Dr. Monica Revel has neutered countless dogs, with few hitches, in her more than two decades as a small animal veterinarian. So she was flummoxed in 2023 when the incision she made in a cockapoo puppy named Roland started oozing and bleeding during recovery.
The surgical site looked terrible, she said during a recent call from her Southern California practice. She reopened the incision to double-check her work and could find nothing amiss. "I didn't know what I had done wrong," she said.
The oozing stopped before Revel discharged Roland with strict instructions for the owner to head to an emergency hospital if it resumed. Then, she anxiously awaited word on the blood sample she'd sent to her regular diagnostic laboratory.

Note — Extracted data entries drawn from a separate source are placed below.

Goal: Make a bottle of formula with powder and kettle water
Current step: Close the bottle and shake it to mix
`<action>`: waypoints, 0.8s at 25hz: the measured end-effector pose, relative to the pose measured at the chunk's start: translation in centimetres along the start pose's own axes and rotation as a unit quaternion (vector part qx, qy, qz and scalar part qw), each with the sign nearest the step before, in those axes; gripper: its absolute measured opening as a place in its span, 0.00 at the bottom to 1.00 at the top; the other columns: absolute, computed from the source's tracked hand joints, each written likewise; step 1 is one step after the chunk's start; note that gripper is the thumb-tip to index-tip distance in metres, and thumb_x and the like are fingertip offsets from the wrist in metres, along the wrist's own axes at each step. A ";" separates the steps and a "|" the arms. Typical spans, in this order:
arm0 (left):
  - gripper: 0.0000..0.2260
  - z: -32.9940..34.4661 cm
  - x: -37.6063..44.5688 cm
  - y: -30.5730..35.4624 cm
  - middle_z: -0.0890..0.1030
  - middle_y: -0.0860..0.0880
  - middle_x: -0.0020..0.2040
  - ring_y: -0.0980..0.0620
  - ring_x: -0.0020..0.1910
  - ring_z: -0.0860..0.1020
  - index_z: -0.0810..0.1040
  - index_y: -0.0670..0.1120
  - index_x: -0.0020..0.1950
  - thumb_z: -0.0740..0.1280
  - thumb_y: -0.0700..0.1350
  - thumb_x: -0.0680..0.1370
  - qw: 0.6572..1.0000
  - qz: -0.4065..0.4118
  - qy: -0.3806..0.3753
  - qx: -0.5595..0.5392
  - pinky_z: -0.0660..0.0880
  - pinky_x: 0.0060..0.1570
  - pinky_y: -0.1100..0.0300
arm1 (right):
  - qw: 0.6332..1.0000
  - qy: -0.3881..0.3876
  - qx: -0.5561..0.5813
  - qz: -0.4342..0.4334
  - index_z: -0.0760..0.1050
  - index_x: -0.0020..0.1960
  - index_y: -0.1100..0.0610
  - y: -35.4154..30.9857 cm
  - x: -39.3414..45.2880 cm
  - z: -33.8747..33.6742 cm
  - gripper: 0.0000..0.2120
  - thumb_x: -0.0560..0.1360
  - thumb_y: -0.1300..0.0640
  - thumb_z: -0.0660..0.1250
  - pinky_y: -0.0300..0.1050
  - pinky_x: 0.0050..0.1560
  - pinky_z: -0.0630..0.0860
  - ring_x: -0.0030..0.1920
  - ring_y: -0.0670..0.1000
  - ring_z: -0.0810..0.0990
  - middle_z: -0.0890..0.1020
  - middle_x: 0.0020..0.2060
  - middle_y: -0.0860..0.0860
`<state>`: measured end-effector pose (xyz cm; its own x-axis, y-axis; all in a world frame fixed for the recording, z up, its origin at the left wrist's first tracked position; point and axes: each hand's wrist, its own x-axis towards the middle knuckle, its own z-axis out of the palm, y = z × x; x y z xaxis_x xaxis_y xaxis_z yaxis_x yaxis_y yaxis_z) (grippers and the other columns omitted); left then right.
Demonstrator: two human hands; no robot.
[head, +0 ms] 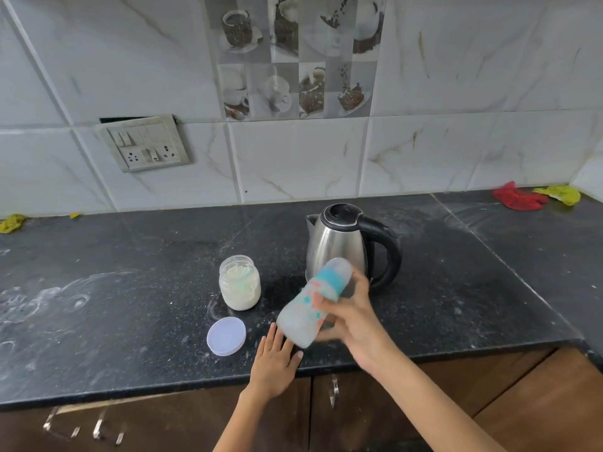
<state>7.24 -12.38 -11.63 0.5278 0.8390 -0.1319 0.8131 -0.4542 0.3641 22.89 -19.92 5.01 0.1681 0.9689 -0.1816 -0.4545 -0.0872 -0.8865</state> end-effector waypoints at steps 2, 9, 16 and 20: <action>0.25 0.1 0.1 -0.2 0.44 0.49 0.79 0.49 0.78 0.41 0.47 0.55 0.77 0.52 0.54 0.82 1.000 -0.001 0.005 -0.010 0.40 0.76 0.53 | 0.999 -0.030 -0.035 -0.001 0.61 0.68 0.39 0.3 -0.3 0.2 0.45 0.60 0.59 0.81 0.58 0.38 0.83 0.52 0.57 0.86 0.78 0.60 0.57; 0.25 -0.2 -0.2 0.1 0.53 0.45 0.79 0.46 0.78 0.50 0.54 0.51 0.77 0.57 0.51 0.81 0.996 -0.018 0.018 -0.090 0.47 0.77 0.51 | 0.998 -0.047 -0.027 0.015 0.64 0.67 0.39 0.7 -0.7 0.8 0.41 0.63 0.59 0.80 0.59 0.38 0.83 0.52 0.59 0.86 0.82 0.57 0.57; 0.23 -0.4 -0.4 0.4 0.58 0.47 0.78 0.49 0.77 0.55 0.55 0.56 0.74 0.59 0.49 0.81 0.989 0.038 0.044 -0.134 0.52 0.76 0.49 | 0.999 -0.042 0.010 0.018 0.64 0.68 0.41 0.8 -0.9 1.1 0.40 0.62 0.59 0.79 0.59 0.37 0.83 0.52 0.59 0.86 0.82 0.56 0.56; 0.24 0.1 -0.2 -0.1 0.42 0.48 0.79 0.48 0.78 0.40 0.48 0.55 0.77 0.51 0.54 0.82 0.999 0.011 0.031 -0.029 0.41 0.76 0.51 | 0.988 0.090 0.122 -0.037 0.63 0.71 0.44 -0.7 0.0 0.3 0.36 0.70 0.60 0.75 0.58 0.37 0.83 0.51 0.60 0.86 0.79 0.60 0.57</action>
<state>7.07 -12.54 -11.72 0.5275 0.8469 -0.0678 0.7851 -0.4554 0.4198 22.98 -19.74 5.78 0.3517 0.9115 -0.2133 -0.6293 0.0616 -0.7747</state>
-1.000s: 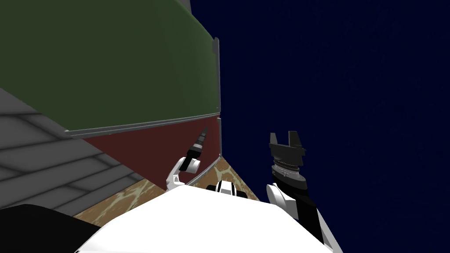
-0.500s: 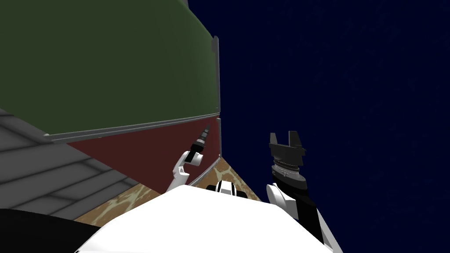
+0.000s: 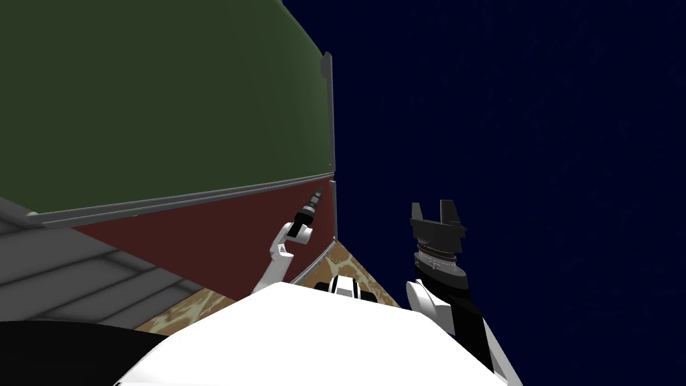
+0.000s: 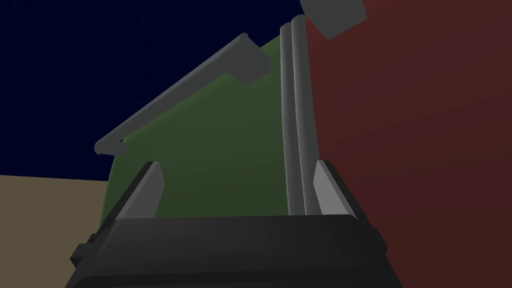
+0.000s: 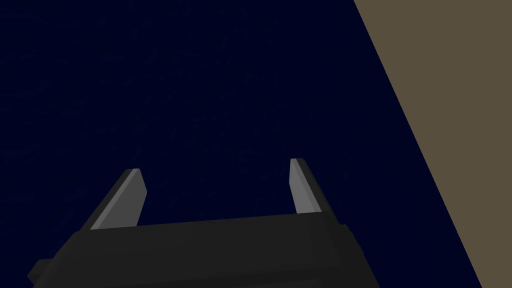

"I was up all night refreshing the website, waiting for those results to come in," Revel said. Sometime in the wee hours, she learned that the time it took Roland's blood to clot, measured by a test known as partial thromboplastin time, or PTT, was longer than normal. The result triggered the memory of a study mnemonic she devised during her first year of veterinary school: "Slightly elevated PTT, that's hemophilia A or B."
Hemophilia is a relatively rare genetic coagulation disorder that causes excessive bleeding. In severe, untreated cases, it can kill.
On learning the bad news, Roland's owner took the 8-month-old puppy directly to a specialty hospital, which confirmed the diagnosis through the Comparative Coagulation Laboratory at Cornell University, the only lab in the United States that routinely performs hemophilia tests for veterinary patients. The hospital staff brought Roland's bleeding under control with a blood product transfusion, a standard treatment for hemophilia.
In the two years since, Roland has needed three more transfusions. Dogs with severe hemophilia may need a half-dozen or more transfusions a year.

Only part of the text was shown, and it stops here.